To update the NuGet references on dependent repositories, GitHub Actions are used. To give an idea, in the last rolling year, 1907 automatic updates has been done by Git Actions maintaining proper versions on all the NuGet packages for all the repositories thus saving a lot of complicated and (otherwise) manual work.

Security and safety by default

.NET nanoFramework supports TLS and SSL to connect over the network. Secrets can be stored on the device and for those offering a secure storage for Wi-Fi for example, .NET nanoFramework supports this. And while Over the Air update is not yet available, patterns to properly update your code using Azure IoT is available and detailed in this article.

Unit Test Framework

A nice addition from 2021 allows to have Unit Tests for C# code. Those Unit Tests can be run in a pipeline as well as on a real device. A deep integration has been done with Visual Studio making the developer life as easy and smooth as possible. Some of the challenges that need to be solved are explained in this article published on the Microsoft .NET blog.

Test example

Adding those unit tests and implementing thousands of those for the Core Library and many other classes put a huge boost in terms of quality. While the Core Library had to be released almost every week 2 years ago, the actual rhythm is less than once a month as it has reach a great quality level.

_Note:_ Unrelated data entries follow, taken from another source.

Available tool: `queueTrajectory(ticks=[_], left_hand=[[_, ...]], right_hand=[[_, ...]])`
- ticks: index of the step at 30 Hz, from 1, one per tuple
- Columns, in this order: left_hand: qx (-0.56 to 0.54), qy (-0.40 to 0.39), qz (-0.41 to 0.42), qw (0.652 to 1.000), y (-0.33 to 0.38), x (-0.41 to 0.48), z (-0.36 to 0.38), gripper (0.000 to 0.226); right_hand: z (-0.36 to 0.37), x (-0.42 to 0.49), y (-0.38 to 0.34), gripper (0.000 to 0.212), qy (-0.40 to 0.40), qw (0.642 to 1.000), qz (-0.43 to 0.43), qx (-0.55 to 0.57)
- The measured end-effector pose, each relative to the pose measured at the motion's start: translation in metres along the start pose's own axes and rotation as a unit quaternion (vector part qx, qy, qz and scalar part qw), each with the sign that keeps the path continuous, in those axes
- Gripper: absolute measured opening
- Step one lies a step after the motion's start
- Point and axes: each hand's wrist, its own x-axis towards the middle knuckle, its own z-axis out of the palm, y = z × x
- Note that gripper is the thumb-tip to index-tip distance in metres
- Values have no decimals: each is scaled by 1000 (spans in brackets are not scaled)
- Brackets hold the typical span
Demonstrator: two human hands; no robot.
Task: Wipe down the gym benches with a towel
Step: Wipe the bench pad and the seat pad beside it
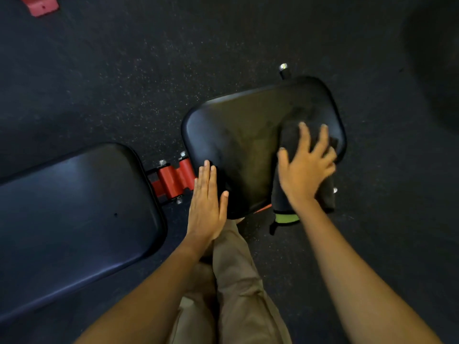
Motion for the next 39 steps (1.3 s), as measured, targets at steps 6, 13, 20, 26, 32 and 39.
queueTrajectory(ticks=[6, 13, 20, 26, 32, 39], left_hand=[[-11, 12, 14, 1000, 9, 24, -3, 58], [24, -21, 64, 997, 34, 58, 0, 60], [61, -15, 83, 995, 58, 103, 3, 61], [84, -10, 83, 993, 68, 132, 0, 62], [145, -25, 82, 986, 69, 140, 5, 65], [166, -18, 84, 982, 68, 139, 7, 64]], right_hand=[[12, -69, 24, 67, -38, 952, -297, -64], [-7, 2, 32, 63, -36, 999, -30, -7], [-19, 78, 5, 68, -66, 990, -112, -50], [-18, 31, 72, 63, -38, 971, -233, -17], [-23, 94, 44, 65, -56, 997, -52, -11], [-21, 176, -26, 63, -125, 978, -158, -60]])
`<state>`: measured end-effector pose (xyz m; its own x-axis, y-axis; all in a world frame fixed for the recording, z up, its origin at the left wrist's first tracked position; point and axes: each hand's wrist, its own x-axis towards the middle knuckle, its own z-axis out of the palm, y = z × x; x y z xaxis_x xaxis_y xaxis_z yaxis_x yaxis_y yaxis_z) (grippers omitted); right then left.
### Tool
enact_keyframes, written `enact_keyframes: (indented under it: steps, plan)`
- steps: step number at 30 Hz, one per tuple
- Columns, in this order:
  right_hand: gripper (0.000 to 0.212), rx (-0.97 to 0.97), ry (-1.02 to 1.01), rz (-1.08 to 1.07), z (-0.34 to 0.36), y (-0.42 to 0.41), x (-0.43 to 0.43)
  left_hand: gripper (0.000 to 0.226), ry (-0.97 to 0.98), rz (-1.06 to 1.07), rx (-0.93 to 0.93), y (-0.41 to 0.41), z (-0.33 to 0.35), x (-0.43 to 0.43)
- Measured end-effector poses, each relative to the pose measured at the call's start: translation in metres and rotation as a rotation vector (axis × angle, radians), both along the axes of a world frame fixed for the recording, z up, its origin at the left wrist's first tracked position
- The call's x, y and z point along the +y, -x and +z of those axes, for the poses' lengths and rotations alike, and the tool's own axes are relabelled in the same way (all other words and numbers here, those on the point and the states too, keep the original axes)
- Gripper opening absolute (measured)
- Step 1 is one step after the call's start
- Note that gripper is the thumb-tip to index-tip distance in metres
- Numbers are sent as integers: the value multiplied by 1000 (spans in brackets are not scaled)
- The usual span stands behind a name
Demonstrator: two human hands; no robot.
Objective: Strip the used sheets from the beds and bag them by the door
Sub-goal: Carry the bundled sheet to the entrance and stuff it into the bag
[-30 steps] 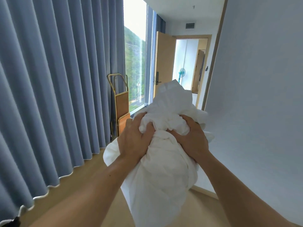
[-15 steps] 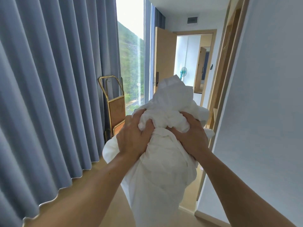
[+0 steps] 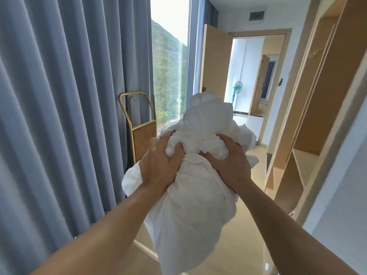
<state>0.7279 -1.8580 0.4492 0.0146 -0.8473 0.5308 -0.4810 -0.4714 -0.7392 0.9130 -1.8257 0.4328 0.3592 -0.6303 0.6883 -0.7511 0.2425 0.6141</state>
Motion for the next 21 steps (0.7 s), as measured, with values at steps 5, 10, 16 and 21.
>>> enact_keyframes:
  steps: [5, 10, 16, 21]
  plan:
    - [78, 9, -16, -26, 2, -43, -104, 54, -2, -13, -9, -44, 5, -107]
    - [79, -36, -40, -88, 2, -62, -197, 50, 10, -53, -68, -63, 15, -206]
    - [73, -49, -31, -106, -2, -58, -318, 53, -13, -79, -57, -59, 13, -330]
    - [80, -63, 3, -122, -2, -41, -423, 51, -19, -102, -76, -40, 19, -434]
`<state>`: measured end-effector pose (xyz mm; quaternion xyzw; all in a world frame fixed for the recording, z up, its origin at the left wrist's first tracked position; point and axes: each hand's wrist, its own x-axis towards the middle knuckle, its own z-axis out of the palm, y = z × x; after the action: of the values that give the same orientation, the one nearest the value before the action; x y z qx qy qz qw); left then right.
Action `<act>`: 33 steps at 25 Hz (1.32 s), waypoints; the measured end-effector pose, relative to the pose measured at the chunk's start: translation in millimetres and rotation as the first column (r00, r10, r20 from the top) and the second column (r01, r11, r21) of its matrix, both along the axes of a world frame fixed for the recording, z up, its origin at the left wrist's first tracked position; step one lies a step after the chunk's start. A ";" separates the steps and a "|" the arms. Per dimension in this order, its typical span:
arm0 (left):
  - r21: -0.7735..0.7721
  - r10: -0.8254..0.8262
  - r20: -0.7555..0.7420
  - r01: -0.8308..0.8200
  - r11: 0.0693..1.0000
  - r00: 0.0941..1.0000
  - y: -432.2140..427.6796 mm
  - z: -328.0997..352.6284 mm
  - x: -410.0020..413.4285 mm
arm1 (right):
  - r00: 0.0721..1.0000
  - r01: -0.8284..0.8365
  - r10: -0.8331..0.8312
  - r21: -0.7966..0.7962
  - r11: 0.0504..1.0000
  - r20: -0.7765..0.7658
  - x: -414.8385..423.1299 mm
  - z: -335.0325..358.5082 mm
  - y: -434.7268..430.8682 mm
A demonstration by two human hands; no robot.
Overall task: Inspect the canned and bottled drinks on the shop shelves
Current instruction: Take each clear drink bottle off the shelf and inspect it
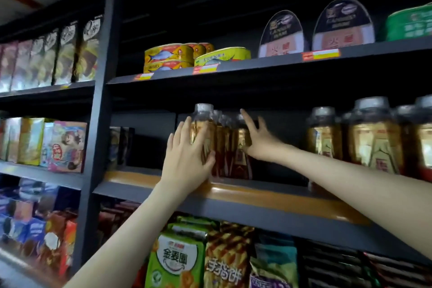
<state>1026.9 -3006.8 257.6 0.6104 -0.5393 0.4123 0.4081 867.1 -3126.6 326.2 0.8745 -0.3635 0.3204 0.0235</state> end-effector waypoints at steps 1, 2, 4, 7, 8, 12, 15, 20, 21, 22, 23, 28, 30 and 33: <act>0.001 -0.062 -0.025 0.062 0.998 0.998 -6.2 -1.2 4.5 | 0.999 0.031 -0.032 0.035 0.999 0.010 9.7 2.0 -5.9; -0.003 -0.128 -0.043 0.128 0.992 0.991 -11.2 -2.6 7.1 | 0.998 0.056 -0.057 0.067 0.996 0.024 17.6 3.9 -11.0; -0.028 -0.265 -0.072 0.264 0.964 0.961 -19.6 -6.6 13.5 | 0.992 0.109 -0.115 0.113 0.988 0.044 33.5 4.5 -20.2; -0.054 -0.357 -0.059 0.354 0.934 0.932 -24.1 -7.5 19.7 | 0.983 0.130 -0.142 0.105 0.986 0.114 51.6 0.2 -28.6; -0.060 -0.373 -0.049 0.370 0.927 0.926 -23.5 -7.4 21.1 | 0.980 0.146 -0.156 0.084 0.986 0.126 56.5 -1.5 -30.0; -0.045 -0.425 -0.035 0.423 0.905 0.905 -21.8 -7.9 21.2 | 0.961 0.245 -0.249 0.052 0.968 0.118 58.7 -2.6 -13.6; -0.065 -0.445 -0.026 0.442 0.895 0.895 -24.2 -10.2 22.0 | 0.954 0.293 -0.289 -0.040 0.955 0.081 40.4 -5.2 19.6; -0.109 -0.418 -0.027 0.413 0.904 0.908 -18.2 -7.1 15.9 | 0.965 0.244 -0.261 -0.379 0.893 0.005 -5.3 -13.5 86.8; -0.135 -0.436 -0.010 0.431 0.892 0.900 -14.4 -6.2 11.6 | 0.972 0.206 -0.235 -0.434 0.877 -0.014 -13.2 -15.2 100.4; -0.158 -0.498 -0.005 0.491 0.857 0.867 -9.7 -7.2 5.1 | 0.978 0.154 -0.204 -0.490 0.858 -0.049 -20.5 -17.2 114.1; -0.161 -0.616 -0.025 0.605 0.780 0.788 -2.3 -10.3 -4.0 | 0.979 0.102 -0.181 -0.551 0.828 -0.092 -27.6 -20.3 128.3; -0.185 -0.953 -0.300 0.983 0.004 -0.053 55.5 -23.0 -53.1 | 0.994 -0.069 0.005 -0.607 0.791 -0.108 -46.7 -36.4 194.8; -0.196 -0.909 -0.390 0.978 -0.075 -0.147 68.0 -32.4 -60.9 | 0.997 -0.075 0.081 -0.477 0.876 -0.009 -52.2 -50.1 215.9; -0.187 -0.822 -0.542 0.979 -0.085 -0.175 83.9 -61.1 -62.0 | 0.982 -0.075 0.105 -0.186 0.980 0.155 -62.9 -92.3 235.5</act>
<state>964.9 -2922.9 196.5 0.1610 -0.7329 -0.2770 0.6002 804.2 -2891.1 234.0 0.8551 -0.2936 0.4233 0.0578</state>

Since it appeared, the test framework has been improved and recently added DataRow attribute allows writting even more tests in a more compact and efficient way.

Documentation

.NET nanoFramework pays a huge attention to the documentation. The mechanism behind is described in this article: .NET nanoFramework ❤️(automated) documentation – .NET nanoFramework. The documentation website is automatically build, gathering all the 80+ nanoFramework repository, build the Intellisense comments out of the code, gathering the IoT Device repository readme and putting all this together in a nice, digestible and easy to search way.

docs.nanoframework.net

A specific attention has been placed as well on repositories like the Azure Library one with all the details on how to use the library and of course with dedicated samples in the sample repository.

Observability

Being able to log information regarding your application is an important and fundamental feature. .NET nanoFramework provides multiple NuGet packages to adjust as best as possible with your needs. There is of course a regular debug one, outputting the details into the debug console. There are as well Stream, Serial and Syslog available. This gives the opportunity to log any kind of information to the most common outputs. And if this is not enough for you, the base class can be extended and you can build the logging you need. And all this is based on the same set of API as the classical Microsoft.Extensions.Logging! So as a developer, one more time, you're covered and you can use the same way the tools you are use to use in .NET.

Community engagement and support

.NET nanoFramework is built on Community and Community support. While there are possibility to get proper paid technical support for enterprises using .NET nanoFramework, the build from Community nature of the project makes it a Community first project. There is a very active Discord server with multiple channels dedicated to help anyone. It is notable to see that the average answer for any question is usually less than one hour. And the base of participants is growing at a rhythm of more than a 100 new joiners every month for the last few years. More than 30% of our members are actively participating in discussions every month! There are more than 2000 messages exchanged every month on the server as well. This also shows a very active and healthy Community engagement.

Conclusion

Over the last 4 weeks we've been trying to give you a tour of .NET nanoFramework and we hope you've enjoyed it! There is a lot more to say of course and we'll be happy to welcome you in our community.